What the exercise asks>
Exactly the lines below from the one with "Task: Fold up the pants" up to and including the one with "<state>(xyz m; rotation" make up the answer, with nothing else added.

Entries provided>

>>>>>

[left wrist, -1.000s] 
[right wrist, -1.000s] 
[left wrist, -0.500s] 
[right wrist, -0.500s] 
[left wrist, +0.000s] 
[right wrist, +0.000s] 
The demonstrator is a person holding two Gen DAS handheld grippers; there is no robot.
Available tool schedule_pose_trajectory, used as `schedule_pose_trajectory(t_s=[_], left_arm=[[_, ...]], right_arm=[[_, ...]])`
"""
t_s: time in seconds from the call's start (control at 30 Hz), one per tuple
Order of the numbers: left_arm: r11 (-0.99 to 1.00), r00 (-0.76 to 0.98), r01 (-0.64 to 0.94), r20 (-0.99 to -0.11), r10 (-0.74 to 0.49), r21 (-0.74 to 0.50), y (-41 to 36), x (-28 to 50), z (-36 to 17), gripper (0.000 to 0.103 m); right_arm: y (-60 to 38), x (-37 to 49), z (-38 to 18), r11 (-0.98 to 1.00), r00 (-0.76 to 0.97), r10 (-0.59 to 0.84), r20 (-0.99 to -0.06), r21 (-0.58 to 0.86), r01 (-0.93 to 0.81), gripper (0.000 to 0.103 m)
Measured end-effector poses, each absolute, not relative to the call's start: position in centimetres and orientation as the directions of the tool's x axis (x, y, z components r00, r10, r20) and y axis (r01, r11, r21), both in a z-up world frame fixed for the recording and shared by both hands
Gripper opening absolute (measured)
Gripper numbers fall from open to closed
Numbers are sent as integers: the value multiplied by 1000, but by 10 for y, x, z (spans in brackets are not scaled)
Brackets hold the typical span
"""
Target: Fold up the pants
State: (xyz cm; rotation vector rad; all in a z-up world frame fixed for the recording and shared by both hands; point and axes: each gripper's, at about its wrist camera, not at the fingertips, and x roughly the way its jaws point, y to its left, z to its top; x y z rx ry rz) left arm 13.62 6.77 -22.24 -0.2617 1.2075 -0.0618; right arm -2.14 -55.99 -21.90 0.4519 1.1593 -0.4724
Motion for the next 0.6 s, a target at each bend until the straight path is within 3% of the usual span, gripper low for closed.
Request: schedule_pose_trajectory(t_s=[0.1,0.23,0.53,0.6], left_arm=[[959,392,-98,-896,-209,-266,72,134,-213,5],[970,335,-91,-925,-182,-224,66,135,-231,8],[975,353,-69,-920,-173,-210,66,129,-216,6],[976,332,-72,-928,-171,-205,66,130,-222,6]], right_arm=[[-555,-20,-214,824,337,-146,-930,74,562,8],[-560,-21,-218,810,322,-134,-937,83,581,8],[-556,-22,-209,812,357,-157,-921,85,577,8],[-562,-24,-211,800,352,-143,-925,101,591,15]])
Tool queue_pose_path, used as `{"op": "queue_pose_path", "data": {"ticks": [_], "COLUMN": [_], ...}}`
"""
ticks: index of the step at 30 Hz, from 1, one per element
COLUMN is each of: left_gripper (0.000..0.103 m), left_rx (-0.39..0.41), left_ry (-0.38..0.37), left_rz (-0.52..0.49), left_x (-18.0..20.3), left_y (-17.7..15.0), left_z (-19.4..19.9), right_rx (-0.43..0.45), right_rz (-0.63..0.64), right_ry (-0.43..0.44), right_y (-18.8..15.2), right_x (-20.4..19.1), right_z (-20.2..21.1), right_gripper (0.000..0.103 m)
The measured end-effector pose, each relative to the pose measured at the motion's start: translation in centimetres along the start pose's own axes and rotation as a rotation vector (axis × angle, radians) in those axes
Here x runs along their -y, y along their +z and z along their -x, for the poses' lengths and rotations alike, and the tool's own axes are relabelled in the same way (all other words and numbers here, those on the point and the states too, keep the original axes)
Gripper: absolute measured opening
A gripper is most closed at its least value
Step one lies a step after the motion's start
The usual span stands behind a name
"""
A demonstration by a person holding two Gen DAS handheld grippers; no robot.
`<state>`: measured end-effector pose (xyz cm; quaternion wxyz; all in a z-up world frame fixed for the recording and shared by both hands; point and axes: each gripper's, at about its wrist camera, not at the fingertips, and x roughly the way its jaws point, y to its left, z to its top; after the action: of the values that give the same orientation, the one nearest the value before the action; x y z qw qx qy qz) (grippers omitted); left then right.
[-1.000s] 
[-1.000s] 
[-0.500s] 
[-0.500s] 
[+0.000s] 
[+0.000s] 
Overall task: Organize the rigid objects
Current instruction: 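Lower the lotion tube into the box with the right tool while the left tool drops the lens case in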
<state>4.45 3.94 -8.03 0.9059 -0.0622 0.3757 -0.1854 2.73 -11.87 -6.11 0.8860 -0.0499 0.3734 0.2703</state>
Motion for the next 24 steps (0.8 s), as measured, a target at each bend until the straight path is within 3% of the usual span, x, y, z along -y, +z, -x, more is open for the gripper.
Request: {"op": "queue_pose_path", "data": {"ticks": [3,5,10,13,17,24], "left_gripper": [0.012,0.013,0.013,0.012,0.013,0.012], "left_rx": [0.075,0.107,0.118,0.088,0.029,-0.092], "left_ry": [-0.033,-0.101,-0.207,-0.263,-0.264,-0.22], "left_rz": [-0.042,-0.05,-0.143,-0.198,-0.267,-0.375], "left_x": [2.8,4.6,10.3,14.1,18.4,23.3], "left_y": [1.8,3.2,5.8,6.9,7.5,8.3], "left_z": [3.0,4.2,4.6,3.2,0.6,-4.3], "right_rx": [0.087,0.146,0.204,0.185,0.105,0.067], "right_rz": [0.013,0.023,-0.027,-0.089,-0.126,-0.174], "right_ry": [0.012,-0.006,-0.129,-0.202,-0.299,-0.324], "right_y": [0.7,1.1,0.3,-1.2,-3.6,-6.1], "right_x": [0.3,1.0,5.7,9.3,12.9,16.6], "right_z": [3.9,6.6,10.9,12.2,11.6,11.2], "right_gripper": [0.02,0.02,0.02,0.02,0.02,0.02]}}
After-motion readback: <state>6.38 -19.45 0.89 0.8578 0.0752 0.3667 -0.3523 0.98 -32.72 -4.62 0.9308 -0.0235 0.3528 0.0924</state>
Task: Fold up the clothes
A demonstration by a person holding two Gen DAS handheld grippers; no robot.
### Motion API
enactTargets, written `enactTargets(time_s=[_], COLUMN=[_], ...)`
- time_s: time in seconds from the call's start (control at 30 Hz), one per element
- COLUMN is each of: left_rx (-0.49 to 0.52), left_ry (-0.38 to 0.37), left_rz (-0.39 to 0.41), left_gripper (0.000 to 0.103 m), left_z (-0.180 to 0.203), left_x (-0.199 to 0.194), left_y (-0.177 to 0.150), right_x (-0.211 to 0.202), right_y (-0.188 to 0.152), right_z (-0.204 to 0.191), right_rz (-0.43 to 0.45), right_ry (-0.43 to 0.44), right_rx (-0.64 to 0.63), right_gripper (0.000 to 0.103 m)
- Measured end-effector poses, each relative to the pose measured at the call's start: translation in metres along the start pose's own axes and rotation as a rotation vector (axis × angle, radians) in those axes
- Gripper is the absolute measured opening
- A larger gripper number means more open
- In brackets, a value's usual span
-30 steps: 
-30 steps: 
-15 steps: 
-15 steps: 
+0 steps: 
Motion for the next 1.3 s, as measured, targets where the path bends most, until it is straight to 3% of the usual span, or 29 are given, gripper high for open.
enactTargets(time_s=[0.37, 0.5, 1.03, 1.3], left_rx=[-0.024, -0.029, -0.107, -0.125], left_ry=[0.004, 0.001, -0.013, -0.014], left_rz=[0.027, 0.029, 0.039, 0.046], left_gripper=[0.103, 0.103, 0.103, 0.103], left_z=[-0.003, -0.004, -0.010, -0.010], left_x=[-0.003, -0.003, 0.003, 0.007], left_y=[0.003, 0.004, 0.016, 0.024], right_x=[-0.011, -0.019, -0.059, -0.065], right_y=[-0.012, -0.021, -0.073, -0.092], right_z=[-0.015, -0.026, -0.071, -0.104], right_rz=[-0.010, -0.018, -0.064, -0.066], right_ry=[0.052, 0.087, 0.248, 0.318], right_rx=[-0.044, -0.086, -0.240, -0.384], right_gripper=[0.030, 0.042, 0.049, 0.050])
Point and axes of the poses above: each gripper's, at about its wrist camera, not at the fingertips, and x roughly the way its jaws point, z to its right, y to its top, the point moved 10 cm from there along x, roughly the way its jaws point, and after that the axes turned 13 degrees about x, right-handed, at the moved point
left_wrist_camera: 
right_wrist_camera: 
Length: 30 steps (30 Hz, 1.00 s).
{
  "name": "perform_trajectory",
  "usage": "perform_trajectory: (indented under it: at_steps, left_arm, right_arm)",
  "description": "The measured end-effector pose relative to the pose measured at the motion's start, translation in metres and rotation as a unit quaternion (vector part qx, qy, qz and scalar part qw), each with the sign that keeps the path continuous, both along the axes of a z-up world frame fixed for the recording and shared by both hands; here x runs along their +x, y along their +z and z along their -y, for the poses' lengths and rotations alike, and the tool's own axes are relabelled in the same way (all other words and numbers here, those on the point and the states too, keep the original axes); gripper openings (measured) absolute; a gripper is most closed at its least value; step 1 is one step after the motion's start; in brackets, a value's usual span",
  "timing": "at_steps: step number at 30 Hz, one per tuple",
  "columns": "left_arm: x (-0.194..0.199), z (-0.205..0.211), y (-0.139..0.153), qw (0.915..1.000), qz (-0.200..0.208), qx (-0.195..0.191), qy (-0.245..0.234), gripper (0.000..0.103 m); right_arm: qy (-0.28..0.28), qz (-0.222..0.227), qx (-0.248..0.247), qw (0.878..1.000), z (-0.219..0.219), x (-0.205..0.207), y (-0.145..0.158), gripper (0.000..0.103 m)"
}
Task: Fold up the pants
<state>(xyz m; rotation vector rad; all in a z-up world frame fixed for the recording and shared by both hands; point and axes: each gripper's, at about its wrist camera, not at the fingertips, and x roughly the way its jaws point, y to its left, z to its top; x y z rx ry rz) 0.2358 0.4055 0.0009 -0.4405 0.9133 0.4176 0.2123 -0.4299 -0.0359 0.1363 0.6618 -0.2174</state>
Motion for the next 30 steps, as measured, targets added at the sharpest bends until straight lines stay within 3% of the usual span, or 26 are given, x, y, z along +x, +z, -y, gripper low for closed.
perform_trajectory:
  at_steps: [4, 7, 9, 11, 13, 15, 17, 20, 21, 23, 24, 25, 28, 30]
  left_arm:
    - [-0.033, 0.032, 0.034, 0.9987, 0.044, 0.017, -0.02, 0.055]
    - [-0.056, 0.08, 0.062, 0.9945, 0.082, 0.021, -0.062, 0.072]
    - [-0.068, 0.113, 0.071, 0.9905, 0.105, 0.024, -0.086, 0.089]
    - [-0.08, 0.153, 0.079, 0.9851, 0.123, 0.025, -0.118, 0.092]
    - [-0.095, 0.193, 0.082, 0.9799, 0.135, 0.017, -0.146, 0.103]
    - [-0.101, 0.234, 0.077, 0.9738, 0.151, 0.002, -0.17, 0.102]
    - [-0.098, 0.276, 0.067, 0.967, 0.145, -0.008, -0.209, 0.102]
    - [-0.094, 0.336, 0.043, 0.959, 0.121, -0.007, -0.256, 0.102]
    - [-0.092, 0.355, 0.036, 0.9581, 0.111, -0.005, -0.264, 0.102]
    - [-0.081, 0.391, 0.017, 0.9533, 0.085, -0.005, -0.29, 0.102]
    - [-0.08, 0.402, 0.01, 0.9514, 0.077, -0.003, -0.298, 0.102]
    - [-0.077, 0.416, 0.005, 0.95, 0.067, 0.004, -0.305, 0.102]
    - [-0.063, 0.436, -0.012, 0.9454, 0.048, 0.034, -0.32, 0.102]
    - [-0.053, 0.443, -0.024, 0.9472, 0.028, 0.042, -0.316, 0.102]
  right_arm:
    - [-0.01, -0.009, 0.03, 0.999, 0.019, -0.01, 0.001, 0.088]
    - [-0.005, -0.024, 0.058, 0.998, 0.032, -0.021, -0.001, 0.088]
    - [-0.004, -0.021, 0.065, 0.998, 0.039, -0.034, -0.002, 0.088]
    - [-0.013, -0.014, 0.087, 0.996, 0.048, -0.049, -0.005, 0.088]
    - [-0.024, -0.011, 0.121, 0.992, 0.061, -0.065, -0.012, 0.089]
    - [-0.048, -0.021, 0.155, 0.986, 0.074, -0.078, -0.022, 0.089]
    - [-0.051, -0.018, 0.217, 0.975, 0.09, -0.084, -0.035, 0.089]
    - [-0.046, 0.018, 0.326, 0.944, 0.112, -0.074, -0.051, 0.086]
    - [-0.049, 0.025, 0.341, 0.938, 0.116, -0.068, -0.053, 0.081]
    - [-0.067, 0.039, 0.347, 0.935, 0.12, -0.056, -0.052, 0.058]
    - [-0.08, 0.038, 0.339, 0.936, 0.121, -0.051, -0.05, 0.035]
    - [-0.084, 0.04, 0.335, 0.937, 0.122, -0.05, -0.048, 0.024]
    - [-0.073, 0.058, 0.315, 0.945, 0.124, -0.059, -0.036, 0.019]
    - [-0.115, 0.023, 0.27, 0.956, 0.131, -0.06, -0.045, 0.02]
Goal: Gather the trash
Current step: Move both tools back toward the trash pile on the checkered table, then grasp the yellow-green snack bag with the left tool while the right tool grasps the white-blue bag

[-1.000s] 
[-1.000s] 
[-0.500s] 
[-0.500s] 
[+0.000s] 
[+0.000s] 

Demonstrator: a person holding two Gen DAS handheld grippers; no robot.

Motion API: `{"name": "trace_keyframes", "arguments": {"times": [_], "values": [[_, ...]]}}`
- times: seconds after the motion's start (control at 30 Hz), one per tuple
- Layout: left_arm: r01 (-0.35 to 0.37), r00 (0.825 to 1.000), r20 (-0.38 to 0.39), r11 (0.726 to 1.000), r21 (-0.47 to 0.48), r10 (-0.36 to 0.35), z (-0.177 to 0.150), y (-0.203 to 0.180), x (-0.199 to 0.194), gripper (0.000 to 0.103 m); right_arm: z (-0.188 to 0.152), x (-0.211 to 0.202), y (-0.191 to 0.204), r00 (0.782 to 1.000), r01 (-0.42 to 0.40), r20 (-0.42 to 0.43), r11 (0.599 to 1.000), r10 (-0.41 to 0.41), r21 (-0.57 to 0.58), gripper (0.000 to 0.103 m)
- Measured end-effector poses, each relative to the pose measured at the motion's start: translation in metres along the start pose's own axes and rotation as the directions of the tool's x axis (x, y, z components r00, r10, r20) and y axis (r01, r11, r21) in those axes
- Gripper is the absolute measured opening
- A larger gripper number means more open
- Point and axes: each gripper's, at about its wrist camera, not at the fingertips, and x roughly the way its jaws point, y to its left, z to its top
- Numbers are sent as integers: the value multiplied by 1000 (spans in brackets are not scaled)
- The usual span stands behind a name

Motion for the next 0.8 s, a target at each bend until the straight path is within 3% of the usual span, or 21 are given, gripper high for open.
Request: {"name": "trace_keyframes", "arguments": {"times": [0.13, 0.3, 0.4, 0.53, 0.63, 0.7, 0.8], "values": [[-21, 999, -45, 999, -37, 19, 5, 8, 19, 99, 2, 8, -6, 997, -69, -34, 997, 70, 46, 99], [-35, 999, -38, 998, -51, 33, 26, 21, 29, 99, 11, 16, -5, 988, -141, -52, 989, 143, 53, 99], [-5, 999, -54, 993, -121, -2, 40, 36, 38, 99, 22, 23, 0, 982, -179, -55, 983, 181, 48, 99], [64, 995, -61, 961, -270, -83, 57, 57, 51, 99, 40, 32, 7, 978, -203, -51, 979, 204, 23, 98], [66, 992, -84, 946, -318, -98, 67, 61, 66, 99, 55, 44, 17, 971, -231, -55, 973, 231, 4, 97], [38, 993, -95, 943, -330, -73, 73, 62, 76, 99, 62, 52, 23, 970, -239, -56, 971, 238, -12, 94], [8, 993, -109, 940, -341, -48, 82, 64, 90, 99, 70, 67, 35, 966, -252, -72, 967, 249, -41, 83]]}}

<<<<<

Exercise output>
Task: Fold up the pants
<state>(xyz m; rotation vector rad; all in a z-up world frame fixed for the recording and shared by both hands; point and axes: each gripper's, at about its wrist camera, not at the fingertips, and x roughly the way its jaws point, y to its left, z to its top; x y z rx ry rz) 0.2358 0.4055 0.0009 -0.4405 0.9133 0.4176 0.2123 -0.4299 -0.0359 0.1363 0.6618 -0.2174</state>

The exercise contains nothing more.